Let \(a \lt b\text{.}\) The interval \((a,b)\) is open in \(\R\) and \([a,b]\) is closed (because \((-\infty,a) \cup (b,\infty)\) is open), but \((a,b]\) and \([a,b)\) are neither open nor closed.
Definition 1.20.
Let \((X,d)\) be a metric space and \(S \subseteq X\text{.}\)
- The interior \(S^\circ\) of \(S\) is the set of all \(s \in S\) with the property that there exists \(r \gt 0\) such that \(B_r(s) \subseteq S\text{.}\)
- The closure \(\overline S\) of \(S\) is the set of all \(x \in X\) such that \(B_r(x) \cap S \ne \varnothing\) for any \(r \gt 0\text{.}\)
- The boundary \(\partial S\) of \(S\) is the set of all \(x \in X\) such that \(B_r(x) \cap S \ne \varnothing\) and \(B_r(x) \setminus S \ne\varnothing\) for any \(r \gt 0\text{.}\)
It is clear that \(U \subseteq X\) is open if and only if it satisfies \(U = U^\circ\text{.}\) Not quite as obvious, but still true, is the corresponding statement for closed sets: a set \(F \subseteq X\) is closed if and only if it satisfies \(F = \overline{F}\text{.}\) This is proved in Exercise 1.2.3.
Lemma 1.21.
Let \((X,d)\) be a metric space. Let \(x_0 \in X\) and \(r \gt 0\text{.}\) Then \(B_r(x_0)\) is open.
Proof.
Let \(x \in B_r(x_0)\text{.}\) Set \(s = r - d(x,x_0)\text{.}\) Then \(s \gt 0\text{.}\) Moreover, \(B_s(x) \subseteq B_r(x_0)\) (see Exercise 1.2.1). It follows that \(B_r(x_0)\) is open.
Theorem 1.22.
Let \(S\) be a subset of a metric space \((X,d)\text{.}\) Then
- \(S^\circ\) is open, and
- if \(U \subseteq S\) is open, then \(U \subseteq S^\circ\text{.}\)
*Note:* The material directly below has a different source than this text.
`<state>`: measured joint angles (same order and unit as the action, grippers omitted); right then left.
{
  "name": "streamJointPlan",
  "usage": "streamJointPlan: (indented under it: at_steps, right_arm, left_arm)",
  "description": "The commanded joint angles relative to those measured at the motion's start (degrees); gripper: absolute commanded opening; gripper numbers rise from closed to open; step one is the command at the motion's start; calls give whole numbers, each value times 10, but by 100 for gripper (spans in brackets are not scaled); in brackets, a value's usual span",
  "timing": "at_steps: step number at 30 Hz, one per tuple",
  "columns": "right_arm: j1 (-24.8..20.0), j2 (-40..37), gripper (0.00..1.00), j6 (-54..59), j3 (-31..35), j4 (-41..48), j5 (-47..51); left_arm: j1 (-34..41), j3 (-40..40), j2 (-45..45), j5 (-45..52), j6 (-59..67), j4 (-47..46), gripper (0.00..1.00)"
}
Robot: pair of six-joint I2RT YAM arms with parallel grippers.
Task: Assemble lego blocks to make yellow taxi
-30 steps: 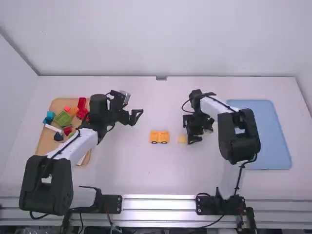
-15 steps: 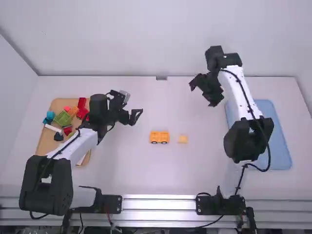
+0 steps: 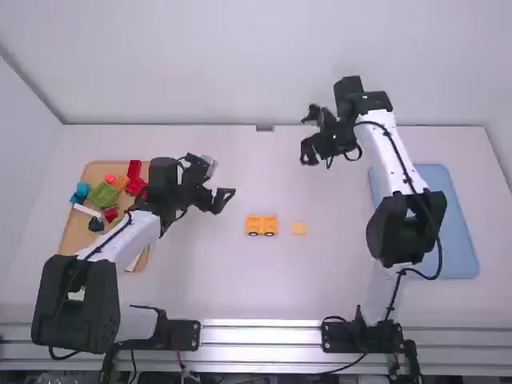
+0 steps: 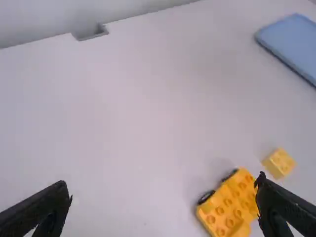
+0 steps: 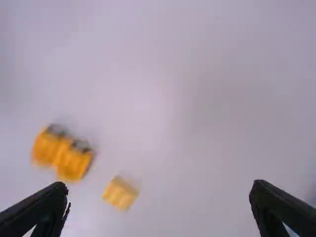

We can summarise this theorem as follows: the interior of \(S\) is the largest open set contained in \(S\text{.}\)
Proof.
Part ii.
Let \(U \subseteq S\) be open. If \(x \in U\) is an arbitrary point, then there exists \(r \gt 0\) such that \(B_r(x) \subseteq U \subseteq
S\text{.}\) So \(x \in S^\circ\text{.}\)
Part i.
Let \(x \in S^\circ\text{.}\) Then there exists \(r \gt 0\) such that \(B_r(x) \subseteq S\text{.}\) By Lemma 1.21, we know that \(B_r(x)\) is open. Using (ii), we infer that \(B_r(x) \subseteq S^\circ\text{.}\) Hence \(S^\circ\) is open.
Theorem 1.23.
Let \(S\) be a subset of a metric space \((X,d)\text{.}\) Then
- \(\overline S\) is closed, and
- if \(F \supseteq S\) is closed, then \(F \supseteq \overline S\text{.}\)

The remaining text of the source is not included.